▸ **TO DO**:
Below are some records; work out how many of their lines contain "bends" and give the number only.

···

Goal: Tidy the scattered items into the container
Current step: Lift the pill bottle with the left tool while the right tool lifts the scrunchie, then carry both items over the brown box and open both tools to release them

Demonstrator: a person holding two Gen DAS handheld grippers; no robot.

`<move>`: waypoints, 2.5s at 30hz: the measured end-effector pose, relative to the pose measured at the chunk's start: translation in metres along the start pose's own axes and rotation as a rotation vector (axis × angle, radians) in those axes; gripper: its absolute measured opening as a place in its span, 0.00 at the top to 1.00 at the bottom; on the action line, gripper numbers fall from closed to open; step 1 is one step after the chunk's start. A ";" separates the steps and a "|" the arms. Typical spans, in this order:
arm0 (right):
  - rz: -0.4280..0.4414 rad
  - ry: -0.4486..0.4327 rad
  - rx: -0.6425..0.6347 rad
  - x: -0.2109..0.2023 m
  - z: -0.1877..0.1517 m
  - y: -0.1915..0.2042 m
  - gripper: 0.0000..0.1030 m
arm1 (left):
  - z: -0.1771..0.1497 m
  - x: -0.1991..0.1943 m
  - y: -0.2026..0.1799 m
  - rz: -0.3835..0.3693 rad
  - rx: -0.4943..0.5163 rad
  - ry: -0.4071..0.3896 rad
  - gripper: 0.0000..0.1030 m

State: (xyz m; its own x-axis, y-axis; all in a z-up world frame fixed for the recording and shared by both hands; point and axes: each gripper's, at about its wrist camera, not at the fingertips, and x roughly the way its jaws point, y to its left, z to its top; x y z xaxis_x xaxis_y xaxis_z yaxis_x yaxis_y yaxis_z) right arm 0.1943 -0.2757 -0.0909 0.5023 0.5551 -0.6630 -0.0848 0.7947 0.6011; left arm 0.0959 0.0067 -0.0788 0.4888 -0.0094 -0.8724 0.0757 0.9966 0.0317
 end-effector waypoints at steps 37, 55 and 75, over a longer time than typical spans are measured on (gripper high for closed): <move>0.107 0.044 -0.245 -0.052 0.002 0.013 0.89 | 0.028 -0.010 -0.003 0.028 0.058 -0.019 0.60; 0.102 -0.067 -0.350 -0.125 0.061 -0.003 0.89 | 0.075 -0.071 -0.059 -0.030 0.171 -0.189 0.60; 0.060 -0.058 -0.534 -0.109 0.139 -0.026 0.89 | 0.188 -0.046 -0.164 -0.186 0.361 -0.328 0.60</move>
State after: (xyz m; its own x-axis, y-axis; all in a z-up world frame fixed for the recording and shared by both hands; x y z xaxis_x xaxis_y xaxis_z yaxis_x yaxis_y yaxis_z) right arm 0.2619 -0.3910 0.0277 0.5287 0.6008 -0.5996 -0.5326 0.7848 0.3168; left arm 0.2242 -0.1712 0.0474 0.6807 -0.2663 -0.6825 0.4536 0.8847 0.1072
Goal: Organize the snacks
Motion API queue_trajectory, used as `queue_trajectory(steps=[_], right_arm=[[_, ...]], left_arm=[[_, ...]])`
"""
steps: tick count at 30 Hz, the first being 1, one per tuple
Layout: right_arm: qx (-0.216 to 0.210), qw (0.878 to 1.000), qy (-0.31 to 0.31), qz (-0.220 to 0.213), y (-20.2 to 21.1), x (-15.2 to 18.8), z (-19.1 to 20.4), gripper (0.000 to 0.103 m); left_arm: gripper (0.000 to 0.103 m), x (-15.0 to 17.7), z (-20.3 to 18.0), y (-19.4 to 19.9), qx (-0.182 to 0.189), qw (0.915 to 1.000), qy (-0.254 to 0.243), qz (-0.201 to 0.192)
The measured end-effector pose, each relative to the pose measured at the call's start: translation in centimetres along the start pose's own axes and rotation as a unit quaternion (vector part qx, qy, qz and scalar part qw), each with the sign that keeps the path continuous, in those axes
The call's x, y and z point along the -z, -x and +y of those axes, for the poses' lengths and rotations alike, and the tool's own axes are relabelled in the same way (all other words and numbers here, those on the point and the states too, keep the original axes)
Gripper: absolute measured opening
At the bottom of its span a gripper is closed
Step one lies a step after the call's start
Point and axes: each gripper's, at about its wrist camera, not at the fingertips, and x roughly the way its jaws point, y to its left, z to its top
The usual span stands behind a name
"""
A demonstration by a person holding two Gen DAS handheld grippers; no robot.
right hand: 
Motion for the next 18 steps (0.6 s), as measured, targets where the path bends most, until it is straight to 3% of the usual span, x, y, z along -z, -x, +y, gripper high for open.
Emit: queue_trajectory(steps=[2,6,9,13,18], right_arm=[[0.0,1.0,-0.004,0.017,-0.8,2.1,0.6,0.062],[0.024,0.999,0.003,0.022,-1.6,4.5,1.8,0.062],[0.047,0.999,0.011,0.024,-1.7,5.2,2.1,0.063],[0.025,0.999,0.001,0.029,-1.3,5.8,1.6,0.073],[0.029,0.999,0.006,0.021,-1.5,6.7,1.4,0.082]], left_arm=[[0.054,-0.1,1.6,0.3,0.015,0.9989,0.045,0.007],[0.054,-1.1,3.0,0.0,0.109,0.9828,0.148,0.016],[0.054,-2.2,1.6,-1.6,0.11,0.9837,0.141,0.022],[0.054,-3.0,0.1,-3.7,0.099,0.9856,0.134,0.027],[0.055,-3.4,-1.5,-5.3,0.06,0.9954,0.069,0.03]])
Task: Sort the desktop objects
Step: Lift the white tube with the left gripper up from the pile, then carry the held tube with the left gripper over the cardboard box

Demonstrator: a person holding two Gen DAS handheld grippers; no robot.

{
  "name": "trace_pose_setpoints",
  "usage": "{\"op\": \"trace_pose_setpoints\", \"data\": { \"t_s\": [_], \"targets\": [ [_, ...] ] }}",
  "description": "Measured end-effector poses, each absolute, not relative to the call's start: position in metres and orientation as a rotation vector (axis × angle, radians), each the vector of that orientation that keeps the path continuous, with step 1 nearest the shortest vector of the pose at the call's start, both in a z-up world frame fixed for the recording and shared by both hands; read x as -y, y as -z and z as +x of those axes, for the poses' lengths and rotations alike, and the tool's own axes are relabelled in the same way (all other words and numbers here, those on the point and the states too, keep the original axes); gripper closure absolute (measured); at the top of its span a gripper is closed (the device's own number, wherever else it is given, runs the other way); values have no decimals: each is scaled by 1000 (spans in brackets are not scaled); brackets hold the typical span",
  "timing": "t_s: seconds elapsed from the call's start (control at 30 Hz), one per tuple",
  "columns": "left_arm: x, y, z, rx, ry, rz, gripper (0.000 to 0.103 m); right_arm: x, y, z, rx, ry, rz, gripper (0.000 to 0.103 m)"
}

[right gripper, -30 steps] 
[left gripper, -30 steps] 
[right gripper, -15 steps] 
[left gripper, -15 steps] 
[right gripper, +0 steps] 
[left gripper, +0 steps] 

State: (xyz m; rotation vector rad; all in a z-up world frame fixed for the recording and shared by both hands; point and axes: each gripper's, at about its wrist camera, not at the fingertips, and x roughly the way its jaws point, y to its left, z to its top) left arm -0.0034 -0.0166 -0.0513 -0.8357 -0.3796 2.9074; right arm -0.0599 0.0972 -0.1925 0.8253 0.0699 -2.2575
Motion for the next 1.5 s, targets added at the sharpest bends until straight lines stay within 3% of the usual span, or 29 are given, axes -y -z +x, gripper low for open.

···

▸ **ANSWER AREA**:
2